University of Texas at Austin

Title: Getting “High” on Frame Rates

Abstract: Modern streaming video providers continuously seek to improve consumer experiences by delivering higher-quality, denser content. An important direction that bears study is high-frame rate (HFR) videos, which present unique problems involving balances between frame rate, video quality, and compression. I will describe new large-scale perceptual studies that we have conducted that are focused on these issues. I will also describe new computational video quality models that address highly practical questions, such as frame rate selection versus compression, and how to combine space-time sampling with compression. My hopes are that these contributions will help further advance the global delivery of HFR video content.

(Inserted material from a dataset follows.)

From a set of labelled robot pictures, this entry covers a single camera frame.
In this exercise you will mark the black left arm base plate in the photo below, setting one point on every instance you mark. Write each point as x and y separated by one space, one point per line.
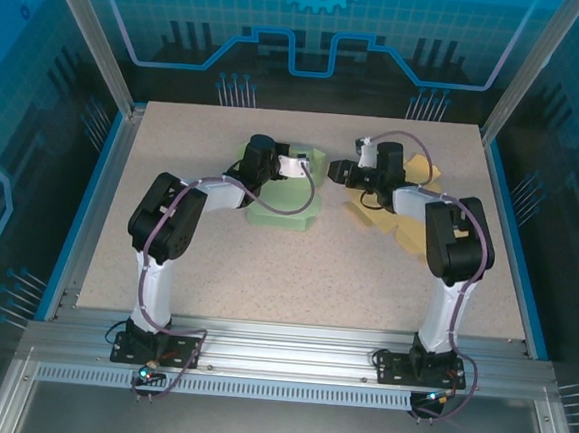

Bio: Al Bovik is the Cockrell Family Regents Endowed Chair Professor at The University of Texas at Austin. His research interests land squarely at the nexus of visual neuroscience, deep learning, and digital streaming and social media. His many international honors include a 2020 Technology and Engineering Emmy® Award, the 2019 Progress Medal of the Royal Photographic Society, the 2019 IEEE Fourier Award, the 2017 OSA Edwin H. Land Medal, a 2015 Primetime Emmy® Award from the Academy of Television Arts and Sciences, and the Norbert Wiener and ‘Sustained Impact’ Awards of the IEEE Signal Processing Society.

Wangmeng Zuo

Harbin Institute of Technology

Title: Towards Guided and Generic Blind Face Restoration

Abstract: Blind restoration of unconstrained blurry, noisy, low-resolution, or compressed face images is a challenging low level vision task with many real-world applications such as faces in albums, old photos and old films, etc. While generic blind face restoration is difficult, we begin with a practically more feasible setting by exploiting both the degraded observation and a high-quality exemplar image for guided face restoration. Optical flow and moving least-square are subsequently introduced for spatial alignment of guidance image. And multiple adaptive spatial feature fusion is deployed to incorporate guidance features in an adaptive and progressive manner. By introducing generic dictionaries, we further extend adaptive spatial fusion for generic blind face restoration, and finally present a general framework for handling both generic and guided blind face restoration.

Bio: Wangmeng Zuo is currently a Professor in the School of Computer Science and Technology, Harbin Institute of Technology. He received the Ph.D. degree in computer application technology from the Harbin Institute of Technology, Harbin, China, in 2007. His current research interests include image enhancement and restoration, face image restoration and editing, object detection, visual tracking, and image classification. He has published over 100 papers in top tier academic journals and conferences. His publications have received 20,000+ citations in terms of Google Scholar. He has served as a Tutorial Organizer in ECCV 2016, an Associate Editor of IEEE Trans. Pattern Analysis and Machine Intelligence, and IEEE Trans. Image Processing.

Rakesh Ranjan, Federico Perazzi

Facebook Reality Labs

Title: Enhancing AR Camera using Deep learning

Abstract: AR Glasses promise to be the next compute platform, enabling a frictionless way of interacting with the world around us, by augmenting our perception of the real-world. They must be lightweight all day wearable devices, limiting the size of the sensors which can go into them as well as they must adhere to strict power and thermal limitations. In the first part of this talk we will present some of the constraints on camera imaging imposed by these limitations. In the second part we will present an efficient on-device neural network that employs a novel feature align layer and a perceptual loss computed in RAW space to achieve state-of-the-art results at a fraction of the computational cost.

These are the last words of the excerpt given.